Teachers and Facebook can be a dangerous combination. I’ve written numerous posts about the impact of social media on today’s public schools. But the woes of social networking aren’t limited to educators in grades K-12. Just ask administrators at the University of Pennsylvania.
The prestigious university is dealing with an incident of bad form by an admissions officer. According to Inside Higher Ed, the Nadirah Farah Foley, posted excerpts from application essays on her Facebook page, accompanied by her own snarky commentary.
I think many of us would agree that there is a tremendous amount of comedic potential with college-application essays . . . for comedians. But probably not for the admissions officers charged with deciding the applicants’ future. Although Foley’s Facebook friends didn’t seem to mind. In fact, they thought her commentary was so entertaining, they encouraged her to post more snarkiness.
Ironically, Foley declined.
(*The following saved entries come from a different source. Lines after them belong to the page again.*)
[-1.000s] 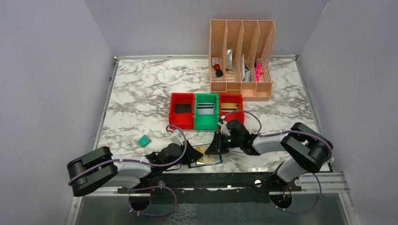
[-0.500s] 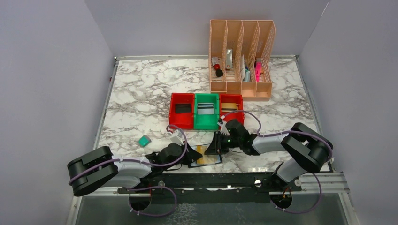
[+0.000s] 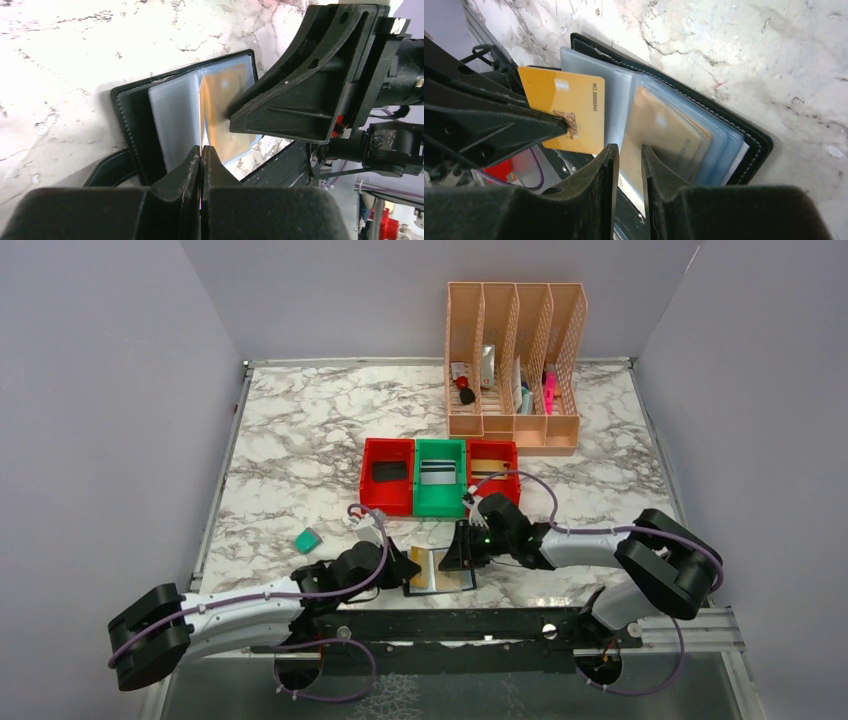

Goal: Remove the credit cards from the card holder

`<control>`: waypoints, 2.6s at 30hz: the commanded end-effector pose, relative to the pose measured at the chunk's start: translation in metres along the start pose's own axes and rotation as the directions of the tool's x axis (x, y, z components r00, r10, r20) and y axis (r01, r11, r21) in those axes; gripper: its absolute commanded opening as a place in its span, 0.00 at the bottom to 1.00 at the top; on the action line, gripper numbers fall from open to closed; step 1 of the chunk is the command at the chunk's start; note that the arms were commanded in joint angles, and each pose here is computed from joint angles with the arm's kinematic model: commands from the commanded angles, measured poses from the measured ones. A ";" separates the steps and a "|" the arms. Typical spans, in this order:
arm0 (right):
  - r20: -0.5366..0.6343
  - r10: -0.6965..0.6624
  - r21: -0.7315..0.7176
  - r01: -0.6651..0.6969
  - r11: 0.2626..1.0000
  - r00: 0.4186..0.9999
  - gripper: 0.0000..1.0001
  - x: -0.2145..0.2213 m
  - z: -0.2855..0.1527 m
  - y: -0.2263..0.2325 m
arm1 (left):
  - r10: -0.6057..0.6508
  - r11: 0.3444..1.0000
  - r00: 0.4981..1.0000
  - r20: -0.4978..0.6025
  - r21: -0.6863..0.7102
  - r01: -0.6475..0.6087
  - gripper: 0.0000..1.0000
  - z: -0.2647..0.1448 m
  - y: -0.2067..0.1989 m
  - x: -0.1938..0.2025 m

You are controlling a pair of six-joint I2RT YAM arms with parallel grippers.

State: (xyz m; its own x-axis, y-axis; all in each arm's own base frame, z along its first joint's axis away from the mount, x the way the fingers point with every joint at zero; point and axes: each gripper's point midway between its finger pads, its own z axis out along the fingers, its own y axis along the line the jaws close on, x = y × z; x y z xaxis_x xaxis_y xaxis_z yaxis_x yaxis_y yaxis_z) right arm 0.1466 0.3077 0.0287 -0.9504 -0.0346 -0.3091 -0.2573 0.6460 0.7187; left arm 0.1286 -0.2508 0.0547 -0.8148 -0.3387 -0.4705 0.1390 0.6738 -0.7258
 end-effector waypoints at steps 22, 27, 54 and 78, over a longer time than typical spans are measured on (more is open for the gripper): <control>0.279 -0.223 -0.135 0.268 0.954 0.934 0.70 -0.041 -0.065 0.054 | 0.146 0.946 0.986 0.081 0.278 -0.163 0.00 -0.018 -0.074 -0.024; 0.266 -0.189 -0.262 0.260 0.930 0.945 0.69 -0.035 -0.066 0.068 | 0.169 0.929 0.984 0.061 0.323 -0.180 0.00 -0.017 -0.090 -0.024; 0.292 -0.108 -0.555 0.260 0.790 0.950 0.40 -0.033 -0.097 0.095 | 0.080 0.802 0.997 0.014 0.593 -0.072 0.00 -0.038 -0.112 -0.040; 0.270 -0.121 -0.623 0.269 0.735 0.955 0.01 -0.022 -0.110 0.107 | 0.033 0.773 0.999 0.033 0.633 -0.047 0.00 -0.046 -0.118 -0.045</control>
State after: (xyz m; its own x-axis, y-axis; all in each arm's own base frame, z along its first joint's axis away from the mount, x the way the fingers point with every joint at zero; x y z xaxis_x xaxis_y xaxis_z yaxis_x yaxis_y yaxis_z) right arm 0.1267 0.2970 0.1695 -0.8525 0.0869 -0.5154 -0.5149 0.0293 0.8567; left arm 0.1259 -0.2877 0.1786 -0.8028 -0.3261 -0.4991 0.4779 0.1485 -0.8658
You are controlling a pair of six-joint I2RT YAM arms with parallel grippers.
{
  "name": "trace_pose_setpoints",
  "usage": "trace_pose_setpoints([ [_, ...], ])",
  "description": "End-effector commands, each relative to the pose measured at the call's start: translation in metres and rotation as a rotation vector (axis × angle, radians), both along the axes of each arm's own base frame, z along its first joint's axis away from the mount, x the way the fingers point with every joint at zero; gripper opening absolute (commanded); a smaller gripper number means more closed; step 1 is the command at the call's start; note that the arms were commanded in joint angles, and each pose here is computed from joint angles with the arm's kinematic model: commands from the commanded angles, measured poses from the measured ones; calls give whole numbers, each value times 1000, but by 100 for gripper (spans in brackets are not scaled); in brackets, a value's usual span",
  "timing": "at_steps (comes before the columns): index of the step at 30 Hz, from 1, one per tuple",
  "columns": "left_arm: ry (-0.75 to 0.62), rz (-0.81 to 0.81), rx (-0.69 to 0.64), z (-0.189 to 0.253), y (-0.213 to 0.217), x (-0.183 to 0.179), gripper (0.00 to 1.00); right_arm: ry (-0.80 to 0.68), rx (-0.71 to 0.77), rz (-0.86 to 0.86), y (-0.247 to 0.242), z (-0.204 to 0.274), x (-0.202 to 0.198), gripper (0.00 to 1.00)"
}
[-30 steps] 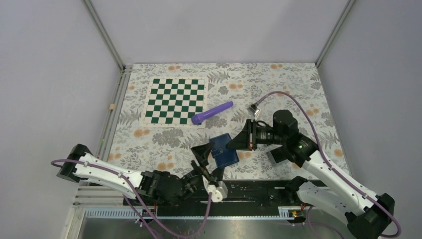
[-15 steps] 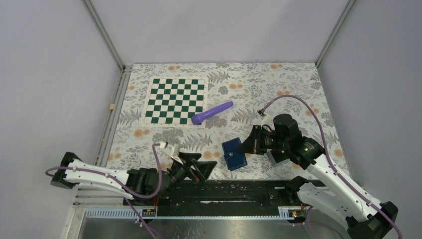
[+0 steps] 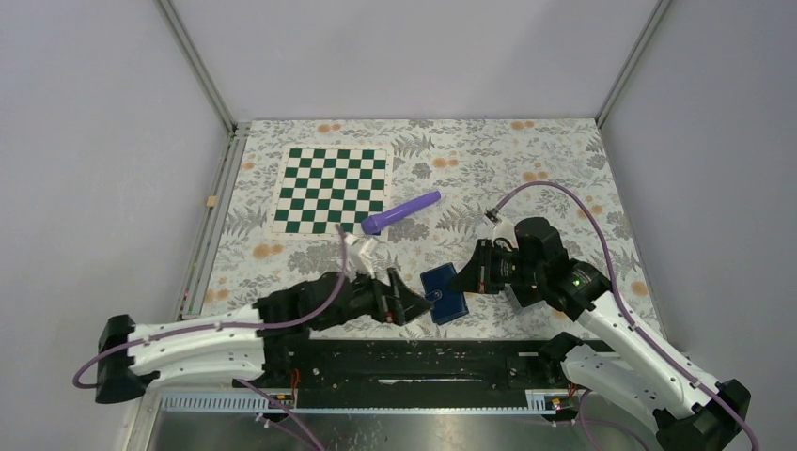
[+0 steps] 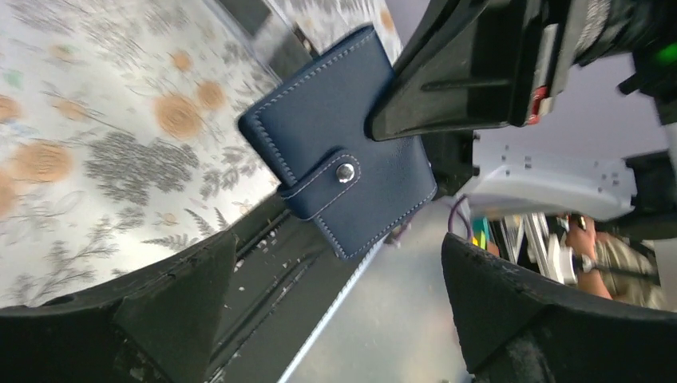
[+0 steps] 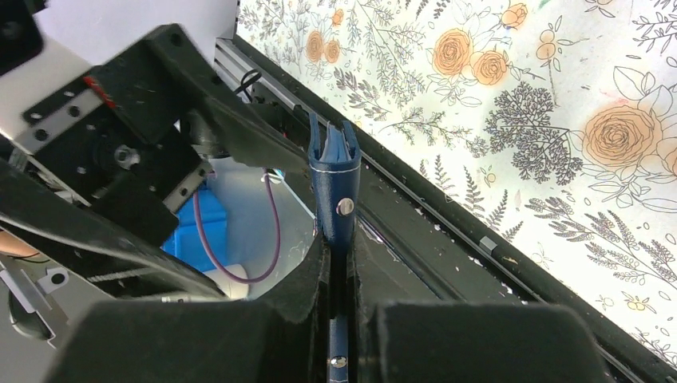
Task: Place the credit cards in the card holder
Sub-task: Pick up the card holder from the center of the board.
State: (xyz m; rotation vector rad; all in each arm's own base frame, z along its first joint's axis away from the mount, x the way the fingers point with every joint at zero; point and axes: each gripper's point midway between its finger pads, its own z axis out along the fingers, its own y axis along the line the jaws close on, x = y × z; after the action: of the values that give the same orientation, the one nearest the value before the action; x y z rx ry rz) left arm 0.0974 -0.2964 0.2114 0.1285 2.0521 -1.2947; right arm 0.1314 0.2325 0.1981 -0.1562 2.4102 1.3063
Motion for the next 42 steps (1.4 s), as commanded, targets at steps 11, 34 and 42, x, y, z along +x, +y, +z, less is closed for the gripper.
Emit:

She would, she said, “if it weren’t such a professional risk/liability.” Ah, yes. How wise she was. Too bad she hadn’t thought of that before posting the comments.
The story has a predictable ending. One of Foley’s Facebook “friends” sent screen shots of the posts anonymously to the University’s independent student newspaper. Foley is “no longer affiliated with the institution,” according to Inside Higher Ed, but school officials have been mum about the conditions of her departure.
Not surprisingly, the school does not have a social-media policy for its admissions officers.